Grade 6: closing wedge osteotomy

Grade 6 osteotomies involve complete resection of the laminae, spinous process, facets, and pedicles via posterior approach, with subsequent formation of a closing wedge in the vertebral body. Unlike Grade 5 osteotomies, they do not produce any anterior column lengthening, avoiding any associated vascular and neurological complications [7, 51]. The “eggshell” procedure, a posterior de-cancellation osteotomy or PSO, widely used within thoracolumbar correction [47, 84], is most similar to grade 6 osteotomies used in ACD correction. Grade 6 osteotomies are a safer alternative than grade 5 osteotomies, as they do not produce any elongation of the anterior spinal column [3]. Their use has been extensively documented within literature for ACD [37, 62, 64, 82]. Specifically, Tokala et al. [76] documented that fixed cervico-thoracic kyphosis patients treated with C7 de-cancellization closing wedge osteotomy had full restoration of normal forward gaze. Similarly, Deviren et al. [15] reported on 11 cases of cervico-thoracic junction PSO for patients with AS, cervical kyphosis, chin-on-chest deformity, and fixed coronal and sagittal plane ACD and showed that patients experienced mean CBVA correction of 36.7° and significant decrease in NDI and visual analogue scale (VAS) pain scores.

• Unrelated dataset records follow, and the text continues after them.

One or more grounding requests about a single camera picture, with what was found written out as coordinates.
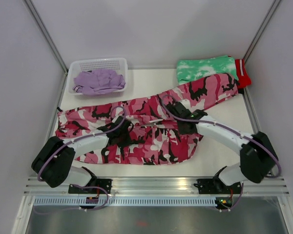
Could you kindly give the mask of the pink camouflage trousers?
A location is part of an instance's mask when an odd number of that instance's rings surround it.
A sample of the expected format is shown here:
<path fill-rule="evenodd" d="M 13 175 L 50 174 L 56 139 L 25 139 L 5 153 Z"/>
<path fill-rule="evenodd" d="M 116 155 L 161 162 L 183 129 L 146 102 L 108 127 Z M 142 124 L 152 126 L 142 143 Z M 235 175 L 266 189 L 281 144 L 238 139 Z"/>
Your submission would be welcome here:
<path fill-rule="evenodd" d="M 190 159 L 202 136 L 181 134 L 177 121 L 168 116 L 162 102 L 188 100 L 189 109 L 207 110 L 238 94 L 238 82 L 227 73 L 188 82 L 150 97 L 78 107 L 58 113 L 56 136 L 61 139 L 87 135 L 109 124 L 119 114 L 133 123 L 131 145 L 106 146 L 79 156 L 78 161 L 90 164 L 165 165 Z"/>

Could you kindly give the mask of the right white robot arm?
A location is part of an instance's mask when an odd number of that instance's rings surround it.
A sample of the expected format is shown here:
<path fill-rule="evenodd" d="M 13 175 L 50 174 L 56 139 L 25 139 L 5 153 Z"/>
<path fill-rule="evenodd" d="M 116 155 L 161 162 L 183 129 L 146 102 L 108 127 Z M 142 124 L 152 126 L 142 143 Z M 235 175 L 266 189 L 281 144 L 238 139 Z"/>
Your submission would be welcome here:
<path fill-rule="evenodd" d="M 218 122 L 203 110 L 190 111 L 182 102 L 174 101 L 165 105 L 170 116 L 178 124 L 182 134 L 198 133 L 210 137 L 234 151 L 240 161 L 231 166 L 221 168 L 212 178 L 213 188 L 224 193 L 231 185 L 250 181 L 260 183 L 268 177 L 273 167 L 277 175 L 281 174 L 281 166 L 269 137 L 259 131 L 249 134 L 238 131 Z"/>

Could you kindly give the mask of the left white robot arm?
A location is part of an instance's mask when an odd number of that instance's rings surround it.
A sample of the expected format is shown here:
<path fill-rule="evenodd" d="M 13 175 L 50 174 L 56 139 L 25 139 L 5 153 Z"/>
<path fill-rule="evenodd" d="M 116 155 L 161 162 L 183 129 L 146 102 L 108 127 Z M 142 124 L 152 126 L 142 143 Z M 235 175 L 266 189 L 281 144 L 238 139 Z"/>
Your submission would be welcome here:
<path fill-rule="evenodd" d="M 40 150 L 31 168 L 37 173 L 38 180 L 46 182 L 51 188 L 67 183 L 90 194 L 96 190 L 96 176 L 86 167 L 73 166 L 73 161 L 95 150 L 103 151 L 103 156 L 107 157 L 107 147 L 124 147 L 130 143 L 129 131 L 132 128 L 131 121 L 119 116 L 113 122 L 84 136 L 65 140 L 53 136 Z"/>

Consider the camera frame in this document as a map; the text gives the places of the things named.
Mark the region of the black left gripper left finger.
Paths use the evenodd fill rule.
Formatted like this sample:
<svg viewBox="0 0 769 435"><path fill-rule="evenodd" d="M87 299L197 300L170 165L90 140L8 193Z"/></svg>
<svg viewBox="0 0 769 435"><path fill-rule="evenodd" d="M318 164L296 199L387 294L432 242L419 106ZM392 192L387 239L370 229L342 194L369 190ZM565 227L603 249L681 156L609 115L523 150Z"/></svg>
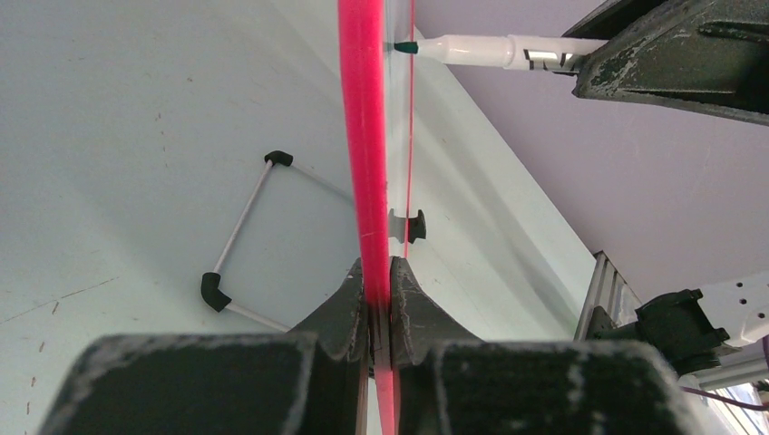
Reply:
<svg viewBox="0 0 769 435"><path fill-rule="evenodd" d="M128 334L73 363L43 434L362 434L362 267L286 333Z"/></svg>

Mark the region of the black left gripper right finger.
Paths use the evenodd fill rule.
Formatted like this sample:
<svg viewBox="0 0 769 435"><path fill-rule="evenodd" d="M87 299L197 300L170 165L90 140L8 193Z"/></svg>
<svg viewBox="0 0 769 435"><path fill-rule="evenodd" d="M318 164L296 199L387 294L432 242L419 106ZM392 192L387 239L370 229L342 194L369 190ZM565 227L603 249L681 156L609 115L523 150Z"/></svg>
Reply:
<svg viewBox="0 0 769 435"><path fill-rule="evenodd" d="M486 342L391 263L398 434L704 434L663 355L631 340Z"/></svg>

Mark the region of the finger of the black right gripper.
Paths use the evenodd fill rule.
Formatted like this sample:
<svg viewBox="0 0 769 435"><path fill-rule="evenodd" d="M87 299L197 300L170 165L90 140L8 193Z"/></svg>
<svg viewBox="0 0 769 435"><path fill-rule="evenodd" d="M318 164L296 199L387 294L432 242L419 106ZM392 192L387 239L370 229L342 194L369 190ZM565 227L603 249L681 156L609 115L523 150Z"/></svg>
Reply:
<svg viewBox="0 0 769 435"><path fill-rule="evenodd" d="M605 45L572 93L768 123L764 0L606 1L565 32Z"/></svg>

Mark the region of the green capped white marker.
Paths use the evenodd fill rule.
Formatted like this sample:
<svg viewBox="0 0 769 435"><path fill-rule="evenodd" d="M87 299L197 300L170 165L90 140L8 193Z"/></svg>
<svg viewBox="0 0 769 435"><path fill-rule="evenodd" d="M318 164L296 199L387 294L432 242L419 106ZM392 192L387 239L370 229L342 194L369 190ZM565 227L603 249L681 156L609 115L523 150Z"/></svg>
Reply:
<svg viewBox="0 0 769 435"><path fill-rule="evenodd" d="M598 39L510 34L479 36L447 34L399 42L394 49L447 65L544 71L574 75L585 59L607 42Z"/></svg>

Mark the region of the red framed whiteboard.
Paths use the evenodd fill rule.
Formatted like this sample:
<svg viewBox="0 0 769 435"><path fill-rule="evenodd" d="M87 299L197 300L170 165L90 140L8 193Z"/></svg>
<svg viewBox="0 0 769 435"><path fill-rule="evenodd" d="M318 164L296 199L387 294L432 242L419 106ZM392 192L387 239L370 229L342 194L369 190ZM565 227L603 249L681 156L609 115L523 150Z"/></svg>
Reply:
<svg viewBox="0 0 769 435"><path fill-rule="evenodd" d="M381 431L397 433L391 268L408 254L414 144L412 1L337 4L340 79Z"/></svg>

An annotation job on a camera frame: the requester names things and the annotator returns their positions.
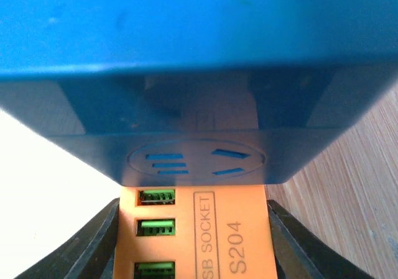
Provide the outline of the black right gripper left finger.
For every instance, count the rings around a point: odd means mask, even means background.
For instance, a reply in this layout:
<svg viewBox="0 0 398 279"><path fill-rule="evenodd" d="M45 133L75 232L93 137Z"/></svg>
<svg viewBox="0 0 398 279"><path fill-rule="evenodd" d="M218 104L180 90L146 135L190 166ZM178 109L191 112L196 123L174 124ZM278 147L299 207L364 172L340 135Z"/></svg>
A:
<svg viewBox="0 0 398 279"><path fill-rule="evenodd" d="M112 278L118 225L119 199L116 198L17 278Z"/></svg>

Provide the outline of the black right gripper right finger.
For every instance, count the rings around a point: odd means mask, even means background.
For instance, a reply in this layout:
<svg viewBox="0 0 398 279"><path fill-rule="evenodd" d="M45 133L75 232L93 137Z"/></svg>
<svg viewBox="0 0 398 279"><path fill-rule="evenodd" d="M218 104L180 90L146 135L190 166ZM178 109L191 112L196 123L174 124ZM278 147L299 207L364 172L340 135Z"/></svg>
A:
<svg viewBox="0 0 398 279"><path fill-rule="evenodd" d="M278 278L372 279L308 230L277 201L267 202Z"/></svg>

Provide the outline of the dark blue cube socket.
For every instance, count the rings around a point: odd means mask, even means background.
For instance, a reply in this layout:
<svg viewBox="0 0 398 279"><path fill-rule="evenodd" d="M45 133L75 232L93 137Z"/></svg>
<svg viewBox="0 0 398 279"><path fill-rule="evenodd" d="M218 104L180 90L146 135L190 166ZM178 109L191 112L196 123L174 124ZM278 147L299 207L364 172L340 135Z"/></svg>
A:
<svg viewBox="0 0 398 279"><path fill-rule="evenodd" d="M397 0L1 0L1 108L123 186L279 184L397 80Z"/></svg>

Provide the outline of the orange power strip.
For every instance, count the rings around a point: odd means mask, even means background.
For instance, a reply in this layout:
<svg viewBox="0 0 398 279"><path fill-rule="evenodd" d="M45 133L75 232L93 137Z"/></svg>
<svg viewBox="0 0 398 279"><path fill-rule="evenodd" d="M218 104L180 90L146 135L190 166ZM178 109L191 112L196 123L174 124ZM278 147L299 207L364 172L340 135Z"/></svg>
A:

Grade 7: complete vertebral column resection

Grade 7 osteotomies involve complete resection of one or more entire vertebral bodies, associated discs, uncovertebral joints, posterior laminae, and facets and are performed via combined anterior and posterior approach. Grade 7 osteotomies are complex, high-risk procedures with sparsely documented indications. This technically demanding procedure is reserved for severe cases of AS [33] and cervical kyphosis [26].

Conclusion

The ACD of the spine represents a spectrum of complex and debilitating pathologies that significantly impact quality of life. Initial attempts for radiographic and osteotomy classifications are too complex and still lacking the ability to guide treatment. Based on integration of functional gaze and dynamic assessment of the cervical spine, emerging research is promising for a simplified, and clinician friendly language. Spine flexibility, surgical approach, osteotomy grade and alignment targets are expected to be integral parts of future classification that aims to dictate treatment.